Questo non so dirlo. Penso che chi ha un compito istituzionale non penso possa falsificare dati o alterarli. Non voglio difendere De Luca, ma mi sembrerebbe strano che quest’accusa sia rivolta alla stessa Regione che chiedeva il lockdown.
Quindi qual è il problema secondo lei?
I dati vanno inquadrati sulle caratteristiche di popolazione. La bassa mortalità in Campania rispetto alle infezioni da Covid, ad esempio, va legata al fatto che siamo la Regione più giovane d’Italia, perché in Campania l’aspettativa di vita è più bassa. Da noi si vive in media alcuni anni in meno, quindi la diffusione della patologia ha una media d’età più bassa.

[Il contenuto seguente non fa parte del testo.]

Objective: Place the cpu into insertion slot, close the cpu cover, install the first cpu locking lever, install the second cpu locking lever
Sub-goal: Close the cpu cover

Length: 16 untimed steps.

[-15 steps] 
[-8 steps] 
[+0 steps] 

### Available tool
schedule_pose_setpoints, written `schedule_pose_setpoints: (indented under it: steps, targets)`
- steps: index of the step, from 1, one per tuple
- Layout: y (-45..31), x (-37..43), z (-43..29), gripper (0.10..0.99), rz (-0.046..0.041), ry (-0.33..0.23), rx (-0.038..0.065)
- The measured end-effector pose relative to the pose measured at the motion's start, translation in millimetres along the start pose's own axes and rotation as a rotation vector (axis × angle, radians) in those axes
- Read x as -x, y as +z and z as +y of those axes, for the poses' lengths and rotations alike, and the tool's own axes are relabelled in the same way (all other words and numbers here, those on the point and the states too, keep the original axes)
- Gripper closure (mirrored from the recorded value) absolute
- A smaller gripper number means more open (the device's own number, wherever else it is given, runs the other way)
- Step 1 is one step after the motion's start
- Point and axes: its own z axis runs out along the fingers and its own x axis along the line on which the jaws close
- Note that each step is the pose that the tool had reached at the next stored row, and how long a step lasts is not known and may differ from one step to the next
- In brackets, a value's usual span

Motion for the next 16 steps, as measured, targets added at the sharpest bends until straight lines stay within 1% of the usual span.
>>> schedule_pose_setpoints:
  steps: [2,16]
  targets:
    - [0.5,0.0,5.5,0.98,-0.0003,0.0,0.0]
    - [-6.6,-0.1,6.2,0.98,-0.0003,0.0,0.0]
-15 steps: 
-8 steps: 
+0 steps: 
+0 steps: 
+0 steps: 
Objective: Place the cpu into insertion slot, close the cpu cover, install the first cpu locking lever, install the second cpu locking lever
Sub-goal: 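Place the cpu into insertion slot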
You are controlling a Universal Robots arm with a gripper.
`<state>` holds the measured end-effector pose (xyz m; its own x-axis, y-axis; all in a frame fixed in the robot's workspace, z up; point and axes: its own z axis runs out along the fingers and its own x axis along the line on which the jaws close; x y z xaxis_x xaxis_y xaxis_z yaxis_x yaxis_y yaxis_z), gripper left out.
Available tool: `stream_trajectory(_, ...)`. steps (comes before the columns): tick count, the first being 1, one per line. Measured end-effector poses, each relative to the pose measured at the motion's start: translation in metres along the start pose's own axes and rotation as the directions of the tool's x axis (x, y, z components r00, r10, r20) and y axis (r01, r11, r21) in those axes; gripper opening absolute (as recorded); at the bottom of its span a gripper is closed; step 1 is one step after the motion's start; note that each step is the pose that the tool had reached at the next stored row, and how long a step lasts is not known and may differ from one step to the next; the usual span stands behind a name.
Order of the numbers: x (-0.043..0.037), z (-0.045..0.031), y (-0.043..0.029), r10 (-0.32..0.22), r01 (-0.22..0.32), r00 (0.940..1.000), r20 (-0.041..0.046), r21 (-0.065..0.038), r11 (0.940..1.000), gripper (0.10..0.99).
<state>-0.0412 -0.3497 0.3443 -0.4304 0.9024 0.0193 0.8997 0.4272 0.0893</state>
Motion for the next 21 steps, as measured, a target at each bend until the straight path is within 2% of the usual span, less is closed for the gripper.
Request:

Ora le dirò un’affermazione che sembrerà brutale, detta da un medico: chi doveva morire di Covid in Campania è già morto due o tre anni fa. Parlo a livello statistico, ovviamente, perché gli 85enni li abbiamo anche qui, ma ne abbiamo di meno. Ha senso fare una valutazione su un criterio di questo tipo? Ha senso paragonare la Campania alla Liguria, che è una delle Regioni più anziane d’Italia?
Un problema di inquadramento dei dati, quindi.
Un’altra questione assurda è non considerare gli aspetti di deprivazione sociale e livello culturale della popolazione. Le immagini del lungomare di Napoli pieno, mentre al Cardarelli c’erano le file di auto e ambulanze, sembrano venire da due posti diversi. Invece sono riferibili, secondo me, alla deprivazione sociale e al livello culturale, che crea una visione anche egoistica.
In che senso?
Tra i miei pazienti ho diversi giovani che stanno in casa in isolamento e sono asintomatici e paucisintomatici. Secondo lei, loro che messaggio danno sui social ai loro coetanei? Che stanno chiusi in casa, stanno bene e si stanno rompendo le scatole. La domanda prevalente che mi rivolgono è quando possono uscire e incontrare la fidanzata, non hanno alcuna preoccupazione, sul rischio di contagiare i genitori ad esempio.
L’altro grande problema è la corsa ai tamponi. Chi entra in contatto con un positivo corre subito a farsi il tampone, invece dovrebbe isolarsi e aspettare che passi il periodo finestra. Se risulta negativo, pensa di essere libero di poter girare e diventa difficile controllarlo. A quel punto, quando compaiono i sintomi, è tardi, perché nel frattempo ha contagiato altre persone. Questo messaggio non è stato detto con chiarezza, sembra quasi che dobbiamo fare più tamponi a tutti i costi. È vero, dobbiamo farne di più, ma secondo uno schema.
Quale scenario vede per i prossimi mesi?
Se attiveremo un contenimento serio riusciremo probabilmente a evitare danni in vista dell’inizio dell’epidemia influenzale, in cui ci potrebbe essere un’ulteriore ondata di peggioramento, perché l’azione del Covid si miscelerà a quella dell’influenza.